Comparisons

Materials for class on Tuesday, October 3, 2017

Comparing things

Sparklines

• Create in Excel
• Create in Word, HTML, and Adobe products with AtF Spark
• Create in R by saving really really tiny PDFs or PNGs

Small multiples

• Create in R with facets

Lollipops

First, we load the libraries we’ll need for all the examples. We’ll use tidyverse in both; we’ll use forcats in the lollipop chart and ggrepel in the slopegraph.

library(tidyverse)
library(forcats)
library(ggrepel)

We load the CSV file into R and save it as a variable, or an object, named lotr. We use fct_inorder() inside a mutate command to make the Film variable an ordered factor so that the films plot in the correct order.

lotr <- read_csv("data/Lord_Of_The_Rings.csv") %>%
mutate(Film = fct_inorder(Film, ordered = TRUE))

Next we summarize the data by race and gender. We can output the summarized table as a Markdown table with knitr::kable(). Remember that this syntax means that we’re using the kable() function inside the knitr package without actually loading it. Alternatively, you can run library(knitr) to load the package and then use kable() as needed without the double colon ::.

race_gender <- lotr %>%
group_by(Race, Gender) %>%
summarize(total_words = sum(Words))

knitr::kable(race_gender)
Race Gender total_words
Elf Female 1743
Elf Male 1994
Hobbit Female 16
Hobbit Male 8780
Man Female 669
Man Male 8043

We can plot this summarized data, mapping variables to different aesthetics in the plot. A few things to note:

• geom_pointrange() is what makes the lollipops. It takes two aesthetics: ymin and ymax. Here we want ymin to be zero so that all the lines start at the axis, but in other situations you could set it to an actual variable.
• position_dodge() and width is what tells the point ranges to be plotted side-by-side.
• coord_flip() rotates the whole plot so that the x-axis becomes the y-axis and vice versa. Alternatively, you can avoid using coord_flip() by using geom_pointrangeh() (and all the other *h functions like geom_barh and geom_colh() in the ggstance library.

ggplot(race_gender, aes(x = Gender, y = total_words, color = Race)) +
geom_pointrange(aes(ymin = 0, ymax = total_words),
position = position_dodge(width = 0.5)) +
coord_flip() +
labs(x = NULL) +
theme(legend.position = "bottom") +
scale_color_manual(values = c("red", "orange", "blue"))

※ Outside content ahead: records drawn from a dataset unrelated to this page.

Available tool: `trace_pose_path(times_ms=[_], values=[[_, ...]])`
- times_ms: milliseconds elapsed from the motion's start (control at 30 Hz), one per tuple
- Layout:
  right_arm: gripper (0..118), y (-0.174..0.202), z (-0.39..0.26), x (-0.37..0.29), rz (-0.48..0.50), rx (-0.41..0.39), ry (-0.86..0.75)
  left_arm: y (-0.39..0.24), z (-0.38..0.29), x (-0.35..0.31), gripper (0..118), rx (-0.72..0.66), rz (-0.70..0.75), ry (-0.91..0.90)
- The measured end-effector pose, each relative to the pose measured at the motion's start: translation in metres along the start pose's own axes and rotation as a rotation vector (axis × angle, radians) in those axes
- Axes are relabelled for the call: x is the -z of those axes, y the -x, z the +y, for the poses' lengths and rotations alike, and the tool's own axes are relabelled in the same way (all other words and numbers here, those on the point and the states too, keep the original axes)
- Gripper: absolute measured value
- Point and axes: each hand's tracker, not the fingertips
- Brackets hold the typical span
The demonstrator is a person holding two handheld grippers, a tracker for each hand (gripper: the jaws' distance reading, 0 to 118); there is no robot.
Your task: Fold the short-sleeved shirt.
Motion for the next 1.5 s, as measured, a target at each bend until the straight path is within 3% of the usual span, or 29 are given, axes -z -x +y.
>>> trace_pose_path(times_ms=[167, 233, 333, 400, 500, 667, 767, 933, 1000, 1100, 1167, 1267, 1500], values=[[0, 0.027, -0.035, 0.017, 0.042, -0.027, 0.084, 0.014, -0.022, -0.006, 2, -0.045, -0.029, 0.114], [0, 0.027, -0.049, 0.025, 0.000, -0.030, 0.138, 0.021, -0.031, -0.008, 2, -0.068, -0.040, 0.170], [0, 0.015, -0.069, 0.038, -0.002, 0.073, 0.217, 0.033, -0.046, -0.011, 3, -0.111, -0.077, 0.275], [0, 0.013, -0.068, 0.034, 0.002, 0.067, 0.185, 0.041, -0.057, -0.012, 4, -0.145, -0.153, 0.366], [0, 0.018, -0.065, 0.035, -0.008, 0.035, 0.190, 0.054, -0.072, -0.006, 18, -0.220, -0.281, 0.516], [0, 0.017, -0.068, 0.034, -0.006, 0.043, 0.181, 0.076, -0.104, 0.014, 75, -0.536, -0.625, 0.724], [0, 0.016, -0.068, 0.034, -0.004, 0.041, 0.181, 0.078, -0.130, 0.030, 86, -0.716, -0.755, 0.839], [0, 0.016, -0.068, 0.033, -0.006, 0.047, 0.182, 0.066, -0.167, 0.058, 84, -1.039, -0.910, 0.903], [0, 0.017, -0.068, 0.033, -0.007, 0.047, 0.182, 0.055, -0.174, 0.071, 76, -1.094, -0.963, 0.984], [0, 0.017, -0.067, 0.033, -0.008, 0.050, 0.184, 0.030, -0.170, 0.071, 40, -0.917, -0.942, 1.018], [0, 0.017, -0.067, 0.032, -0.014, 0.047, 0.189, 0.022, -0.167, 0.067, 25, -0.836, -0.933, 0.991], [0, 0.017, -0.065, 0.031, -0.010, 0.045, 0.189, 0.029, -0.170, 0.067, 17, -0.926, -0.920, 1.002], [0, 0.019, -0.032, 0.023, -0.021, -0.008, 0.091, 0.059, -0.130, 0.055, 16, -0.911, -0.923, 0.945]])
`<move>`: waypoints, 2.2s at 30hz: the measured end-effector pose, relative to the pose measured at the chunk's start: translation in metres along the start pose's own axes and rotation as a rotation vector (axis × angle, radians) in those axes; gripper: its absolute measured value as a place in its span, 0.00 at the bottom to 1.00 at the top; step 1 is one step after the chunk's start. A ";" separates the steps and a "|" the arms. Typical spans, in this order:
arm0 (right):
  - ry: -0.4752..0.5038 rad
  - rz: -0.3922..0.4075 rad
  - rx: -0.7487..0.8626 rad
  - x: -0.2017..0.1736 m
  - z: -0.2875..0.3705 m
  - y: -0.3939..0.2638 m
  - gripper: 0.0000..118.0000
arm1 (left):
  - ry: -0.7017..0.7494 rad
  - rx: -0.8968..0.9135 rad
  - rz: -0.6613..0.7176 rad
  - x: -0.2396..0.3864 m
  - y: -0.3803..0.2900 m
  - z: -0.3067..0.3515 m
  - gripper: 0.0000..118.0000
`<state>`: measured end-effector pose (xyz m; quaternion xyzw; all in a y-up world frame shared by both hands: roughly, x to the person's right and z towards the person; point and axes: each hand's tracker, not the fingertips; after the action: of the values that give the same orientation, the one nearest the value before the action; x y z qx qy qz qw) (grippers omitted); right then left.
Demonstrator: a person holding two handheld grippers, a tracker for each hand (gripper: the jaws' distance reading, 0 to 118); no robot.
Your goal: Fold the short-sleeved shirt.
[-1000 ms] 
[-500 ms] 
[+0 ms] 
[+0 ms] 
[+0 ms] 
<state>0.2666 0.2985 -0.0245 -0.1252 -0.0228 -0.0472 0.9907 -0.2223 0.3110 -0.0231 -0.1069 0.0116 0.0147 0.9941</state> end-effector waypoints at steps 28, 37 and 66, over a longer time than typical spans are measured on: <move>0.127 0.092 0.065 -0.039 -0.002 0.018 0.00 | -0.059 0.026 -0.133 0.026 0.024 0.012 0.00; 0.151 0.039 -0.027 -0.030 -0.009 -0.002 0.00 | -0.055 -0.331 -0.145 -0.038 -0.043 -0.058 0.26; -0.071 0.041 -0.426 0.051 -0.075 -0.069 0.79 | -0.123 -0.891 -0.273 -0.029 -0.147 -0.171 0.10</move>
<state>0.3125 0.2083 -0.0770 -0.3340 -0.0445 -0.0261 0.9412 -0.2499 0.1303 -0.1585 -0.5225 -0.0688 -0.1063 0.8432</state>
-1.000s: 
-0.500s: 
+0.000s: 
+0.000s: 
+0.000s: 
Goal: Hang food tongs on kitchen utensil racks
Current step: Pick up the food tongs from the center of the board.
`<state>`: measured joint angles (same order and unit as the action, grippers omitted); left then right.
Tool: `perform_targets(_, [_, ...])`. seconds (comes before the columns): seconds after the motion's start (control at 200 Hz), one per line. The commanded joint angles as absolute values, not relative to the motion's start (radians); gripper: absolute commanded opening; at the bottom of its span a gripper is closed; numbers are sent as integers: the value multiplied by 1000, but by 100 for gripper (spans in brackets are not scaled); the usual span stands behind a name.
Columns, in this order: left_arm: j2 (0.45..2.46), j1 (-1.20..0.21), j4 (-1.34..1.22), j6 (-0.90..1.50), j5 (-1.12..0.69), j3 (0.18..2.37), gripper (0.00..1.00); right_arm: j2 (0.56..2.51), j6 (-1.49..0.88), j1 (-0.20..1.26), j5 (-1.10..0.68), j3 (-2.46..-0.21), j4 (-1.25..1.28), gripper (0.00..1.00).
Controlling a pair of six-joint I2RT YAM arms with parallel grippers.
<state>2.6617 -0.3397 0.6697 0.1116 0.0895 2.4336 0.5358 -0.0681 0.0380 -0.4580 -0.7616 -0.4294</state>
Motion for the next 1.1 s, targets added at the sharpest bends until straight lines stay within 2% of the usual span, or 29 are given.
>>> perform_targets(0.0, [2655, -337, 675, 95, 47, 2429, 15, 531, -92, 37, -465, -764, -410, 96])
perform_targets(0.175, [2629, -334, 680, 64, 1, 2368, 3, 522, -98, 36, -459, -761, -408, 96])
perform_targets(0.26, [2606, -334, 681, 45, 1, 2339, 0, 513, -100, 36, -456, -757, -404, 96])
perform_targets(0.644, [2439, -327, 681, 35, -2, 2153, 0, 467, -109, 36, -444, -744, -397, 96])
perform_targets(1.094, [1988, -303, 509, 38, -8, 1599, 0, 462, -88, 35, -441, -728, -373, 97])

We can also plot race and gender across the three films. Because we used fct_inorder() earlier, the Film variable/column is an ordered factor and the films should be in order. Here we use the original lotr data frame instead of the summarized one, since we want the Film column too. We facet by film with facet_wrap(~ Film).

ggplot(lotr, aes(x = Gender, y = Words, color = Race)) +
geom_pointrange(aes(ymin = 0, ymax = Words),
position = position_dodge(width = 0.5)) +
coord_flip() +
labs(x = NULL) +
theme_light() +
theme(legend.position = "bottom") +
scale_color_manual(values = c("red", "orange", "blue")) +
facet_wrap(~ Film)

Slopegraphs

Download General Conference “isms” data This data comes from BYU’s LDS General Conference Corpus. I created a list of "*ism" divided between the 1950s/60s and the 1990s/2000s, and then copied/pasted the results in to a CSV file.

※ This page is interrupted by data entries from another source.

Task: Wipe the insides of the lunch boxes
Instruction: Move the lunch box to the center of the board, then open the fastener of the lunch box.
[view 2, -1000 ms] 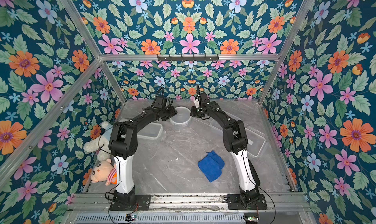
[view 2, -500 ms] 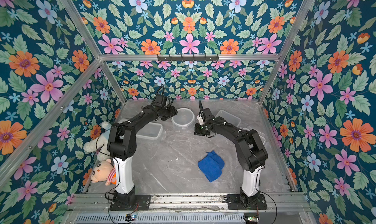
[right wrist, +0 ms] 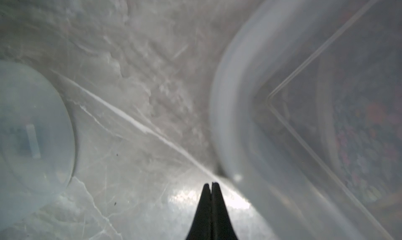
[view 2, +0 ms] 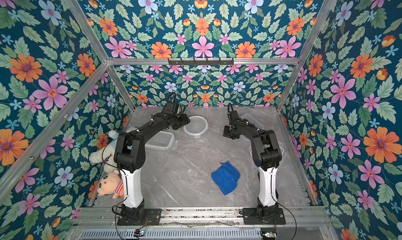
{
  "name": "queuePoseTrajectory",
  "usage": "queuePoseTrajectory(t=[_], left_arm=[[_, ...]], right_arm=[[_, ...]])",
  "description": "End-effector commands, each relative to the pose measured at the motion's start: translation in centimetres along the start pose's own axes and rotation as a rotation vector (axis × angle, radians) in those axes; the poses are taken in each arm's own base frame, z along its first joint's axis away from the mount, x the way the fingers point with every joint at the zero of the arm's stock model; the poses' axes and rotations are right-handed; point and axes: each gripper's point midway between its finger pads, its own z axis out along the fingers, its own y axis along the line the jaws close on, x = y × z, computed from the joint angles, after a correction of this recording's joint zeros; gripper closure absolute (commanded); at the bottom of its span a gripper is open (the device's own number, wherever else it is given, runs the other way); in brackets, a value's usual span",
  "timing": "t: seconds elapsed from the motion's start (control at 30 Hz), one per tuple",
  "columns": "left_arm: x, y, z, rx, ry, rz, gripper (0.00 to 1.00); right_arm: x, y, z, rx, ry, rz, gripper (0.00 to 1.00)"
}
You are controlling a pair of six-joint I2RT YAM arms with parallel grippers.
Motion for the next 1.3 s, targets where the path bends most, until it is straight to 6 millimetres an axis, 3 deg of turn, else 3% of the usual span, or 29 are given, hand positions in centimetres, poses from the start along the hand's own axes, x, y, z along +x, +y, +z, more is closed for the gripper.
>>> queuePoseTrajectory(t=[0.0,0.1,0.2,0.4,0.63,0.8,1.0,1.17,1.27], left_arm=[[0.1,0.2,0.4,-0.011,0.008,0.004,0.31],[0.1,0.3,0.7,-0.012,0.010,0.000,0.31],[0.2,0.2,0.8,-0.011,0.012,0.000,0.30],[0.8,0.0,1.1,-0.014,0.024,0.004,0.29],[1.5,-0.6,1.2,-0.016,0.034,0.017,0.29],[1.9,-0.9,1.3,-0.012,0.038,0.020,0.28],[1.9,-1.0,1.9,-0.012,0.053,0.027,0.28],[2.1,-0.6,2.5,-0.025,0.062,0.031,0.28],[2.3,-0.3,2.8,-0.031,0.069,0.029,0.28]], right_arm=[[-1.4,1.7,0.1,-0.074,-0.005,-0.070,1.00],[-2.9,3.6,-0.3,-0.185,-0.021,-0.062,1.00],[-3.1,6.2,-1.9,-0.351,-0.042,-0.019,0.99],[-0.6,9.8,-5.0,-0.689,-0.131,0.181,0.69],[3.1,14.6,-5.4,-0.703,-0.197,0.202,0.53],[2.2,14.2,-4.0,-0.752,-0.296,0.329,0.47],[0.6,14.4,-2.4,-0.882,-0.312,0.357,0.46],[-1.3,13.2,-2.1,-0.998,-0.354,0.403,0.48],[-1.4,12.7,-2.7,-1.028,-0.369,0.395,0.49]])
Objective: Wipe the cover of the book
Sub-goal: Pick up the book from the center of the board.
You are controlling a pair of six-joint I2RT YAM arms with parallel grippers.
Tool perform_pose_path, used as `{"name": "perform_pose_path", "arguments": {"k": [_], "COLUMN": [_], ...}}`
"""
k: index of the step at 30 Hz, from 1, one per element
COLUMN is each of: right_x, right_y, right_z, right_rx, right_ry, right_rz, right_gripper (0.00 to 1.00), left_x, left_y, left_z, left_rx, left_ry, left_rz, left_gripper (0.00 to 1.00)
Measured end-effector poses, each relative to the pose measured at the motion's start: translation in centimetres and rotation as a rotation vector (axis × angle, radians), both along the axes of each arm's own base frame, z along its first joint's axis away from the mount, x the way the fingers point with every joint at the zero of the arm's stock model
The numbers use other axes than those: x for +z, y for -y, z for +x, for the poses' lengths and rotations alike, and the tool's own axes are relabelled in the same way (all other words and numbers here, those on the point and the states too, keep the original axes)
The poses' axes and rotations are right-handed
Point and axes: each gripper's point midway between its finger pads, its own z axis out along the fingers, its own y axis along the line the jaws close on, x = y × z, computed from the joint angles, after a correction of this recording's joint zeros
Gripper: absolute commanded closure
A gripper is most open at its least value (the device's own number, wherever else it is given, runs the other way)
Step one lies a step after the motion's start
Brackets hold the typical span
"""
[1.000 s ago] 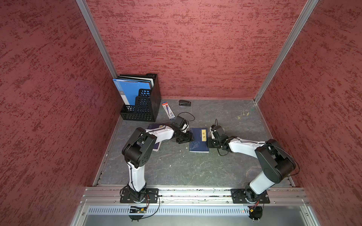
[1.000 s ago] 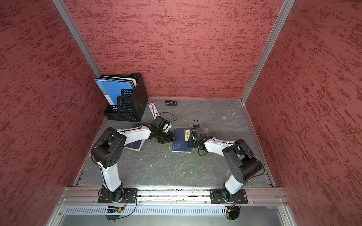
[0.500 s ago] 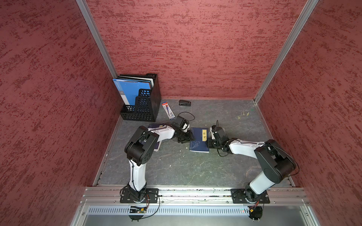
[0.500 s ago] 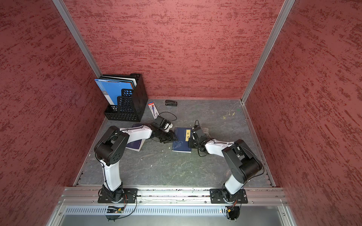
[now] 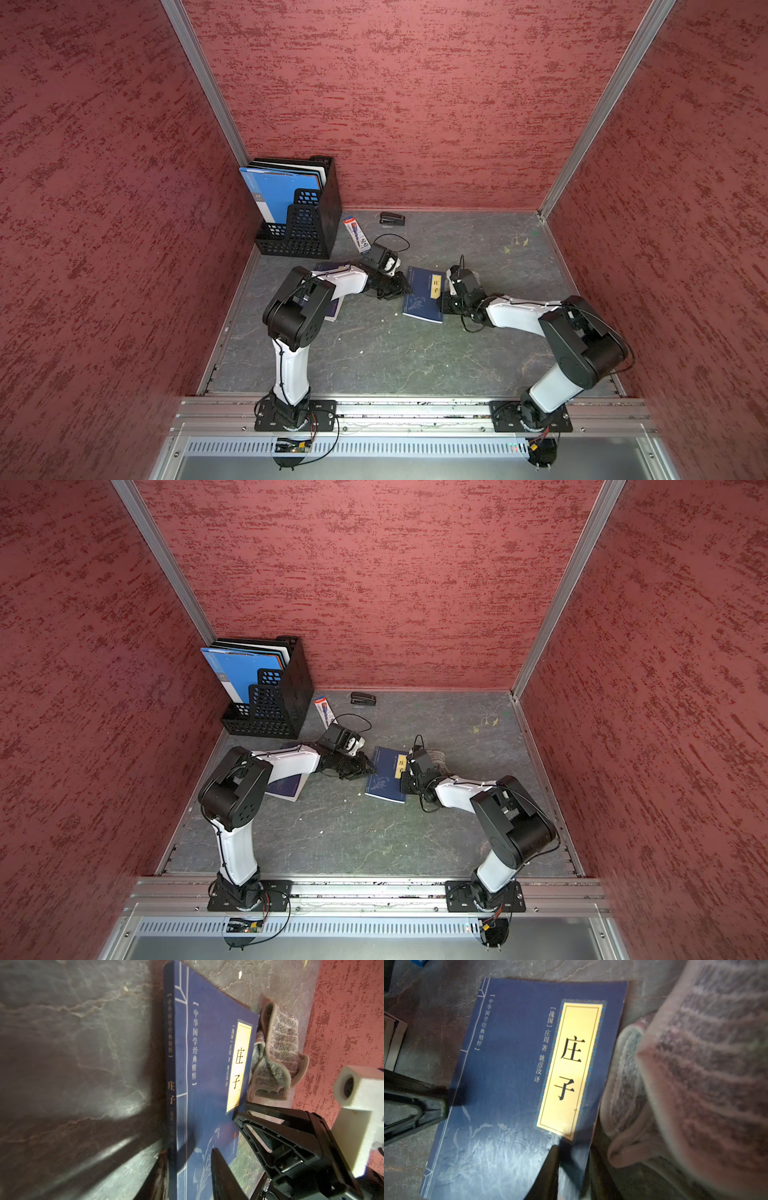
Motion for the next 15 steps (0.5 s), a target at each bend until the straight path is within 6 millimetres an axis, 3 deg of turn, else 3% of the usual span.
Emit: {"name": "perform_pose_path", "arguments": {"k": [9,15], "right_x": [0.0,0.0], "right_y": [-0.2,-0.3], "right_z": [0.5,0.6], "right_rx": [-0.002,0.000], "right_ry": [0.019,0.024], "right_rz": [0.009,0.013], "right_gripper": [0.76,0.75], "left_x": [1.0,1.4], "left_y": [0.8,1.1], "left_z": [0.2,0.1], "left_rx": [-0.007,-0.014], "left_ry": [0.003,-0.006], "left_rz": [-0.064,-0.090], "left_gripper": [0.65,0.79]}}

First, we load the data. I already filtered and summarized and tidyified this data, based on the original data that looked liked this. You can see the R code I used to clean and tidy the data here.

isms <- read_csv("data/isms_top5.csv")

knitr::kable(isms)
Baptism coldwar 596 191.7
Baptism today 609 207.8
Communism coldwar 216 69.5
Communism today 1 0.3
Criticism coldwar 75 24.1
Criticism today 51 17.4
Mormonism coldwar 135 43.4
Mormonism today 39 13.3
Socialism coldwar 82 26.4
Socialism today 0 0.0

Just plotting the data as-is gives us a rudimentary and ugly slopegraph. Note the group aesthetic—without it, the lines will not plot across the coldwar and today columns.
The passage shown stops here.